A day is a long time in Irish politics at the moment, as fortunes fluctuate. And changeability has been very much a factor at the West Cork Chamber Music Festival this year.
Saturday's early evening concert offered the sort of programming for which the festival has become renowned: Alfred Schnittke's set of four Hymns from the 1970s (for combinations drawn from an ensemble of cello, double bass, bassoon, harp, harpsichord and percussion), Schumann's late Fairy Tale Pieces, for clarinet, viola and piano, and Gyorgy Kurtag's 1990 Hommage a Robert Schumann for the same combination of instruments.
Schnittke's Hymns are questing, religious works, ruminative and exploratory, by a composer who, as late as 1980, chose to be baptised into the Catholic Church. The six, mostly brief movements of the Kurtag, are much more pointed and sharply focused - Kurtag's reputation as the true inheritor of Webern's microcosmic potency is a wellearned one.
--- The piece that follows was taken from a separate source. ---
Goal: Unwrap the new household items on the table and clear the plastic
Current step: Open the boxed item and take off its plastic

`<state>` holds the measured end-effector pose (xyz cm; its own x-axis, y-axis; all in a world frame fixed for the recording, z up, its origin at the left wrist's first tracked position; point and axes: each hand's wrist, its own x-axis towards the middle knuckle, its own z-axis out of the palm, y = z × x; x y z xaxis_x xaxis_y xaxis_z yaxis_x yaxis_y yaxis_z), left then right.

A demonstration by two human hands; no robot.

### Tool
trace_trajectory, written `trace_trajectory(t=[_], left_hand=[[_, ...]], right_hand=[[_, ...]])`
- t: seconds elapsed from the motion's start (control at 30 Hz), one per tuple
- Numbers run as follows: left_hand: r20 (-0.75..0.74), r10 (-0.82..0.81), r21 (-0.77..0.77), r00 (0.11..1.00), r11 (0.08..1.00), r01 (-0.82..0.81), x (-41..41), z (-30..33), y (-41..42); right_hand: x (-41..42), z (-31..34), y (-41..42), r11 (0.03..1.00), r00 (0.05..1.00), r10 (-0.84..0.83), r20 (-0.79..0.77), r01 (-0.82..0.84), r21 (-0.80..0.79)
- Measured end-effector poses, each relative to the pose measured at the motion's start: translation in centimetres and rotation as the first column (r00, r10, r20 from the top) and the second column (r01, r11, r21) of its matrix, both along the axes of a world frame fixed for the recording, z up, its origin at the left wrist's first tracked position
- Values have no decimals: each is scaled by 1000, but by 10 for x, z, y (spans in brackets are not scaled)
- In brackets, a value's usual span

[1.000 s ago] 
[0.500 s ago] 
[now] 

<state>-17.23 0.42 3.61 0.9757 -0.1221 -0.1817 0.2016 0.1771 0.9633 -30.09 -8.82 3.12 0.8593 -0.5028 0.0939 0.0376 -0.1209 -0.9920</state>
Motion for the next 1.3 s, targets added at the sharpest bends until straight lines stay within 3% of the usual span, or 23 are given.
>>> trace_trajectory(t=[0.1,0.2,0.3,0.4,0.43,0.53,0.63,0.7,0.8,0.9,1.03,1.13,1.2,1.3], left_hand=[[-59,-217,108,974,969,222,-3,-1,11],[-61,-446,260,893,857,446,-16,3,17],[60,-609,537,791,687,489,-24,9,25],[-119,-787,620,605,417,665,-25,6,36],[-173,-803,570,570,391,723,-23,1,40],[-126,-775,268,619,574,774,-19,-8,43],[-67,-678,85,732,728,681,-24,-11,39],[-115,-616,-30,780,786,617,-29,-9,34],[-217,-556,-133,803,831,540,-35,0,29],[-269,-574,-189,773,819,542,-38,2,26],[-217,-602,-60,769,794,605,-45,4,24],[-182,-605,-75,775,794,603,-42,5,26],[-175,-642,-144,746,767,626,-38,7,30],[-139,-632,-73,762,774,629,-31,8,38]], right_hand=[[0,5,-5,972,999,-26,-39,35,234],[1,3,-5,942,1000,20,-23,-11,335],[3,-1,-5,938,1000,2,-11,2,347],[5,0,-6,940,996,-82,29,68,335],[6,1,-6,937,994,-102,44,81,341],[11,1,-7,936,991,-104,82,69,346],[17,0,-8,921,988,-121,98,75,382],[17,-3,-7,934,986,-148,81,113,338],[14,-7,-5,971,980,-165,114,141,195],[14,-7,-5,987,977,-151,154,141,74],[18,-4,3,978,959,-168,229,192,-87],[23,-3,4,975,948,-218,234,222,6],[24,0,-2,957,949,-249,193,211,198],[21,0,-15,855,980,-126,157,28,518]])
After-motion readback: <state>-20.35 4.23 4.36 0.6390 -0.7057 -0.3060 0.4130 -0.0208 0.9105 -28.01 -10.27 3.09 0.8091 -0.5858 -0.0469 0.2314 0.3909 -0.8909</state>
The performances (by an ensemble built around cellist Quirine Viersen in the Schnittke, by John Finucane, Tatjana Masurenko and Hugh Tinney in the Kurtag) probed right to the heart of these composers' very different worlds. Quirine Viersen appeared again, with violinist Viviane Hagner in the mid-1920s Duo by Erwin Schulhoff, a composer whose music is gaining in prominence from the attention being given to composers who flourished between the two world wars and, in particular, those who were exterminated by the Nazis.
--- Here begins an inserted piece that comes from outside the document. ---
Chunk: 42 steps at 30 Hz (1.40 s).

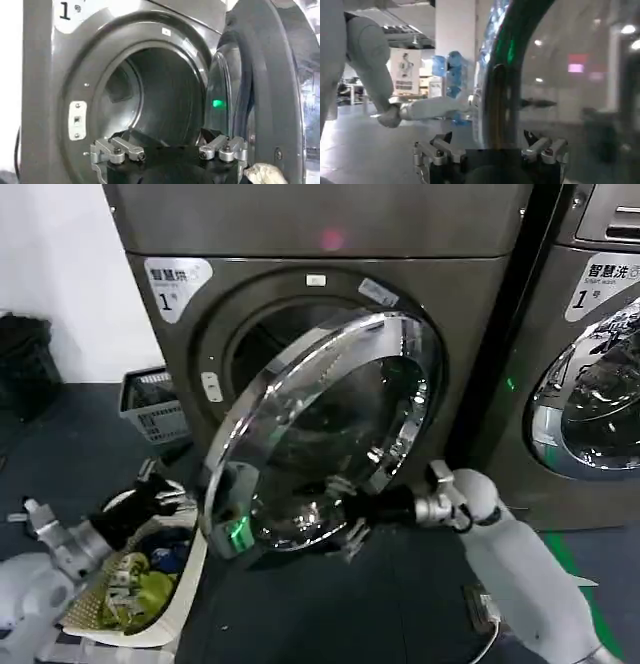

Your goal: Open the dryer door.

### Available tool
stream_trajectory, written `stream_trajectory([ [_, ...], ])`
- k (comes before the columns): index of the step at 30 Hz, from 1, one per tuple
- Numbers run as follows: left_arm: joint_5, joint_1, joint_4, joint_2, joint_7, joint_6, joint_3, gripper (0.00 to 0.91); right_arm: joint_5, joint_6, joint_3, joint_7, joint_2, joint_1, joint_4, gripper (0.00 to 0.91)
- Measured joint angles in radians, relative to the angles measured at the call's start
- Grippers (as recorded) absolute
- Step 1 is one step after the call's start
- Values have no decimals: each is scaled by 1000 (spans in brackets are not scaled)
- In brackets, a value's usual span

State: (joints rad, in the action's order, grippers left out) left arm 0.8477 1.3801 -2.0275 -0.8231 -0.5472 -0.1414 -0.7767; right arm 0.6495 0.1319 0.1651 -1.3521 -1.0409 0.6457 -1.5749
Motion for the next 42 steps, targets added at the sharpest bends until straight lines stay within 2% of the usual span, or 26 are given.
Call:
stream_trajectory([
  [8,-12,-36,21,0,-41,0,63,907,-36,1,213,-2,20,76,20,907],
  [13,-18,-60,26,4,-57,-11,111,907,-20,-2,373,3,48,149,-9,907],
  [16,-18,-81,30,14,-65,-11,139,907,-15,-44,465,30,52,194,-30,907],
  [26,-12,-148,18,46,-91,-7,249,907,9,-92,755,140,33,301,-79,907],
  [33,-11,-210,-2,58,-85,-8,361,907,59,-174,945,296,-9,439,-159,907],
  [34,-14,-221,-3,58,-84,-7,380,907,70,-192,967,328,-16,460,-171,907],
  [37,-15,-254,-8,58,-84,-6,435,907,108,-291,1036,501,-39,530,-209,907],
  [38,-15,-265,-8,58,-84,-6,451,907,109,-306,1057,552,-44,548,-216,907],
  [40,-20,-285,-9,53,-84,-4,486,907,108,-309,1102,657,-49,580,-231,907],
  [42,-20,-299,-13,46,-82,-4,517,907,107,-290,1150,750,-49,604,-245,907],
])
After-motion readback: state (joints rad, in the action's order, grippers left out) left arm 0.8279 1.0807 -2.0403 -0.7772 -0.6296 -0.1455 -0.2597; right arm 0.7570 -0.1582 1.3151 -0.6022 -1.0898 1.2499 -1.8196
Schulhoff was an avid follower of the fashionable trends of the inter-war years, particularly in his dallying with popular idioms. His Duo may be more derivative than original (shades of Ravel and Stravinsky), but a performance as keen as that by Hagner and Viersen - a minor miracle of co-ordinated independence - made it an edge-of-the-seat experience.
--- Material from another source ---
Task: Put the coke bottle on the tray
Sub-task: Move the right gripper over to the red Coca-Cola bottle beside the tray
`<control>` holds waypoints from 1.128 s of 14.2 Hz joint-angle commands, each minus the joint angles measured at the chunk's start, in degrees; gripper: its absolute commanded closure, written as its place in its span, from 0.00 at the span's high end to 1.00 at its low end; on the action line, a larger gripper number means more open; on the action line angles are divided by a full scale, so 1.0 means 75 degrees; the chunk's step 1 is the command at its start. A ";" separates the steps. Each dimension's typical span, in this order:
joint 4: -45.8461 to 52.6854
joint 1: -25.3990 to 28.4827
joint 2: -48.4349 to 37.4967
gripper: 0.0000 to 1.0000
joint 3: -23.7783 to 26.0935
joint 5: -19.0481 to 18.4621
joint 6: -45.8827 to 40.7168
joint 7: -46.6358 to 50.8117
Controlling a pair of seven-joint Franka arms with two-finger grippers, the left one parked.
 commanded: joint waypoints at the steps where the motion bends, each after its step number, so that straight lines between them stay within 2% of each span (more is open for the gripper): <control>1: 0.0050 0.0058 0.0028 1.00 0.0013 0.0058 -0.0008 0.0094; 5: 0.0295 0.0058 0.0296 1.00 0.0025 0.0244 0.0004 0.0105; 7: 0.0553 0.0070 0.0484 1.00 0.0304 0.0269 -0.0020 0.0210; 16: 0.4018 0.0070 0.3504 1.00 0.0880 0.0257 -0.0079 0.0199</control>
At the other end of the scale, the Bekova Trio with Tatjana Masurenko on viola made shockingly heavy weather of Brahms's Piano Quartet in A, Op. 26. The final appearance, in the late-night concert, of the Limoges Baroque Ensemble was again a mixed affair. The group's strongest member is the cellist and gamba player, Christophe Coin. But the flautist Maria-Tecla Andreotti rather lets the side down with an irritatingly tremulous vibrato and uneven tone production. Again, and in spite of balance problems, the best item in the group's programme was one which put Coin most firmly in the foreground, Bach's Sonata in D for gamba and harpsichord (Willem Jansen).